### How to complete this task
The entries are given below. Output each one unchanged.

### Data records
|---|

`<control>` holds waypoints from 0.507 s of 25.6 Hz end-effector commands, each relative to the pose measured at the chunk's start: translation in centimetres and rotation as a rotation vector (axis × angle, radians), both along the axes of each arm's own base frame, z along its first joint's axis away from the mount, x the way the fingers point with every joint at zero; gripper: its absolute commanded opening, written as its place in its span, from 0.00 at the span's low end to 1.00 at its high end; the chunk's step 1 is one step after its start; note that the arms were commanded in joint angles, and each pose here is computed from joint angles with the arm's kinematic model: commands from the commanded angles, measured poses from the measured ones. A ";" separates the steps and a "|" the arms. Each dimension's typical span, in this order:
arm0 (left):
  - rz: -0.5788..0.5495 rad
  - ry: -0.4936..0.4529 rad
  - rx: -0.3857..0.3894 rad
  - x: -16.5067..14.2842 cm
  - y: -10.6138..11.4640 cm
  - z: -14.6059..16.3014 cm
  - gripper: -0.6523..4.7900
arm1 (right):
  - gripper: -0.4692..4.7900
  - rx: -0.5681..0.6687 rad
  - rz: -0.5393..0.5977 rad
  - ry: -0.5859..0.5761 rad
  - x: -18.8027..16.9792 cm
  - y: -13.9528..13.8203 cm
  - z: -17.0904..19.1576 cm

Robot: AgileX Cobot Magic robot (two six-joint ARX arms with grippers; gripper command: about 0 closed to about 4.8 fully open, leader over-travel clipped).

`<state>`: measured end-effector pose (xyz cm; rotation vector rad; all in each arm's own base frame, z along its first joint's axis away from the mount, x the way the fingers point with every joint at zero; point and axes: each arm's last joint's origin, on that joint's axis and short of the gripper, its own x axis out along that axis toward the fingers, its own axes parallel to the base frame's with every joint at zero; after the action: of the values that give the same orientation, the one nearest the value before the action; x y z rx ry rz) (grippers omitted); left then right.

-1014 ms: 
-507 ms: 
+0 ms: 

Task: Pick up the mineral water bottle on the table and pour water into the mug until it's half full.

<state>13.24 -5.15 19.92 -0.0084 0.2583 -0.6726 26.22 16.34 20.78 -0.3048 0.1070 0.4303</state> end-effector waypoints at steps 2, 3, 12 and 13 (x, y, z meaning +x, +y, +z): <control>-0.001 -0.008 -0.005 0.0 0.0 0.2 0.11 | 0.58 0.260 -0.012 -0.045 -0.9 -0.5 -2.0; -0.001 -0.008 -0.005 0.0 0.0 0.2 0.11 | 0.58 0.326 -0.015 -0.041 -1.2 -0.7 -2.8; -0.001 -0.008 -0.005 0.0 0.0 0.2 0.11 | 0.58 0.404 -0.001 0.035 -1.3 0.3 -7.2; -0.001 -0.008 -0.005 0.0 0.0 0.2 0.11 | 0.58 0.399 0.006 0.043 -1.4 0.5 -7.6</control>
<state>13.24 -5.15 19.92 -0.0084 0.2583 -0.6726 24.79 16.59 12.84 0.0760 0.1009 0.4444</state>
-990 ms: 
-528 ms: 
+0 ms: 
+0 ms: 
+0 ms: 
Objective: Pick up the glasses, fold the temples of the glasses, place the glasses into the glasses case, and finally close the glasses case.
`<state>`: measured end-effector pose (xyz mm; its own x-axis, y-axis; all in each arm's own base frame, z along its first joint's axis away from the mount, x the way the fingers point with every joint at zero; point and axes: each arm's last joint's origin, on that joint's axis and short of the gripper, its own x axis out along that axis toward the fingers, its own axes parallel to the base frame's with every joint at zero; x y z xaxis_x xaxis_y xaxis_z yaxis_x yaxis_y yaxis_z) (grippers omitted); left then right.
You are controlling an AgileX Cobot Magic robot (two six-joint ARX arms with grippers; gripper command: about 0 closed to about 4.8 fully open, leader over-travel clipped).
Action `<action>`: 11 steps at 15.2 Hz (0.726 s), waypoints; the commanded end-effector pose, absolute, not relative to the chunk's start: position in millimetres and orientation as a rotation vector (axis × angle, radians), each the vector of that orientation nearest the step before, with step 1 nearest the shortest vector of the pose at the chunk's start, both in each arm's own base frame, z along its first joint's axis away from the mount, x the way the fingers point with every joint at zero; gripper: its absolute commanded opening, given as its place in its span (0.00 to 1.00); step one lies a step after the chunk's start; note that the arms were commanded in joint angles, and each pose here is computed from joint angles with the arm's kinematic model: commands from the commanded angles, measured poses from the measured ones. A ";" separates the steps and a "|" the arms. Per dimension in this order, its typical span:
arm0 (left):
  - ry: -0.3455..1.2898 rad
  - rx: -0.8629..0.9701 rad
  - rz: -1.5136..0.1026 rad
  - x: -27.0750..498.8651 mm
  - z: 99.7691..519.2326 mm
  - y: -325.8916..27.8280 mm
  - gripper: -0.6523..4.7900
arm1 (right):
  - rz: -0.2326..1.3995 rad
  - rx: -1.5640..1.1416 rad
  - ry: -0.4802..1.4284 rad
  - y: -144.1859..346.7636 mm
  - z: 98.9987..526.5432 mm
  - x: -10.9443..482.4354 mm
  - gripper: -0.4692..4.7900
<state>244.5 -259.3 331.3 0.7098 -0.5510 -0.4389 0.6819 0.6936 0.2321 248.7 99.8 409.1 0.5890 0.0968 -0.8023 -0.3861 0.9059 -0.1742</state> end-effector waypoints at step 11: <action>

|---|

### Exercise response
`<control>` holds waypoints from 0.507 s of 25.6 Hz end-effector commands, each relative to the pose measured at the chunk's start: translation in centimetres and rotation as a rotation vector (axis × angle, radians), both along the axes of each arm's own base frame, z along its first joint's axis away from the mount, x the way the fingers point with every joint at zero; gripper: its absolute commanded opening, written as its place in its span, from 0.00 at the span's low end to 1.00 at its high end; the chunk's step 1 is one step after its start; note that the arms were commanded in joint angles, and each pose here is computed from joint angles with the arm's kinematic model: commands from the commanded angles, measured poses from the measured ones. A ";" separates the steps and a "|" the arms. Each dimension's typical span, in this order:
arm0 (left):
  - rz: -0.5788..0.5495 rad
  - ry: -0.4936..0.4529 rad
  - rx: -0.3857..0.3894 rad
  - x: -16.5067..14.2842 cm
  - y: -10.6138..11.4640 cm
  - z: -14.6059..16.3014 cm
  - gripper: -0.6523..4.7900
arm1 (right):
  - gripper: -0.4692..4.7900
  - rx: -0.5681..0.6687 rad
  - rz: -0.5393..0.5977 rad
  - ry: -0.5859..0.5761 rad
  - x: -18.8027..16.9792 cm
  - y: -13.9528..13.8203 cm
  - z: -17.0904..19.1576 cm

Robot: AgileX Cobot Magic robot (two six-joint ARX arms with grippers; gripper command: about 0 closed to about 4.8 fully open, leader over-travel clipped).

`<state>`: measured end-effector pose (xyz cm; rotation vector rad; all in each arm's own base frame, z along its first joint's axis away from the mount, x the way the fingers point with every joint at zero; point and axes: each arm's last joint's origin, on that joint's axis and short of the gripper, its own x axis out along that axis toward the fingers, its own axes parallel to the base frame's with every joint at zero; after the action: of the values that give the same orientation, the one nearest the value before the action; x y z rx ry rz) (grippers omitted); left then right.

-1014 ms: 
-507 ms: 
+0 ms: 

Task: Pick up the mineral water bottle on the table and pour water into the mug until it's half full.

<state>13.24 -5.15 19.92 -0.0084 0.2583 -0.6726 26.22 16.34 20.78 -0.3048 0.1070 0.4303</state> end-effector waypoints at steps 2, 3, 12 and 13 (x, y, z meaning +x, +y, +z): <control>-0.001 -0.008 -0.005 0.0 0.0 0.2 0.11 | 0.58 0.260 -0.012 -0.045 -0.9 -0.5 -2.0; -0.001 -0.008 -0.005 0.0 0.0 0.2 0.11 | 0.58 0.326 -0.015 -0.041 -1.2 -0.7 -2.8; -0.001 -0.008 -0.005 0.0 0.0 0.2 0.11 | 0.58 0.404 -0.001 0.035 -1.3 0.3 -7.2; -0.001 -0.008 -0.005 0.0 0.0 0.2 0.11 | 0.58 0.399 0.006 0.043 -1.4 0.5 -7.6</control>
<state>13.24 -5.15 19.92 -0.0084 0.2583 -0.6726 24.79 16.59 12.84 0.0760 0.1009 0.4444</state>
-990 ms: 
-528 ms: 
+0 ms: 
+0 ms: 
+0 ms: 
Objective: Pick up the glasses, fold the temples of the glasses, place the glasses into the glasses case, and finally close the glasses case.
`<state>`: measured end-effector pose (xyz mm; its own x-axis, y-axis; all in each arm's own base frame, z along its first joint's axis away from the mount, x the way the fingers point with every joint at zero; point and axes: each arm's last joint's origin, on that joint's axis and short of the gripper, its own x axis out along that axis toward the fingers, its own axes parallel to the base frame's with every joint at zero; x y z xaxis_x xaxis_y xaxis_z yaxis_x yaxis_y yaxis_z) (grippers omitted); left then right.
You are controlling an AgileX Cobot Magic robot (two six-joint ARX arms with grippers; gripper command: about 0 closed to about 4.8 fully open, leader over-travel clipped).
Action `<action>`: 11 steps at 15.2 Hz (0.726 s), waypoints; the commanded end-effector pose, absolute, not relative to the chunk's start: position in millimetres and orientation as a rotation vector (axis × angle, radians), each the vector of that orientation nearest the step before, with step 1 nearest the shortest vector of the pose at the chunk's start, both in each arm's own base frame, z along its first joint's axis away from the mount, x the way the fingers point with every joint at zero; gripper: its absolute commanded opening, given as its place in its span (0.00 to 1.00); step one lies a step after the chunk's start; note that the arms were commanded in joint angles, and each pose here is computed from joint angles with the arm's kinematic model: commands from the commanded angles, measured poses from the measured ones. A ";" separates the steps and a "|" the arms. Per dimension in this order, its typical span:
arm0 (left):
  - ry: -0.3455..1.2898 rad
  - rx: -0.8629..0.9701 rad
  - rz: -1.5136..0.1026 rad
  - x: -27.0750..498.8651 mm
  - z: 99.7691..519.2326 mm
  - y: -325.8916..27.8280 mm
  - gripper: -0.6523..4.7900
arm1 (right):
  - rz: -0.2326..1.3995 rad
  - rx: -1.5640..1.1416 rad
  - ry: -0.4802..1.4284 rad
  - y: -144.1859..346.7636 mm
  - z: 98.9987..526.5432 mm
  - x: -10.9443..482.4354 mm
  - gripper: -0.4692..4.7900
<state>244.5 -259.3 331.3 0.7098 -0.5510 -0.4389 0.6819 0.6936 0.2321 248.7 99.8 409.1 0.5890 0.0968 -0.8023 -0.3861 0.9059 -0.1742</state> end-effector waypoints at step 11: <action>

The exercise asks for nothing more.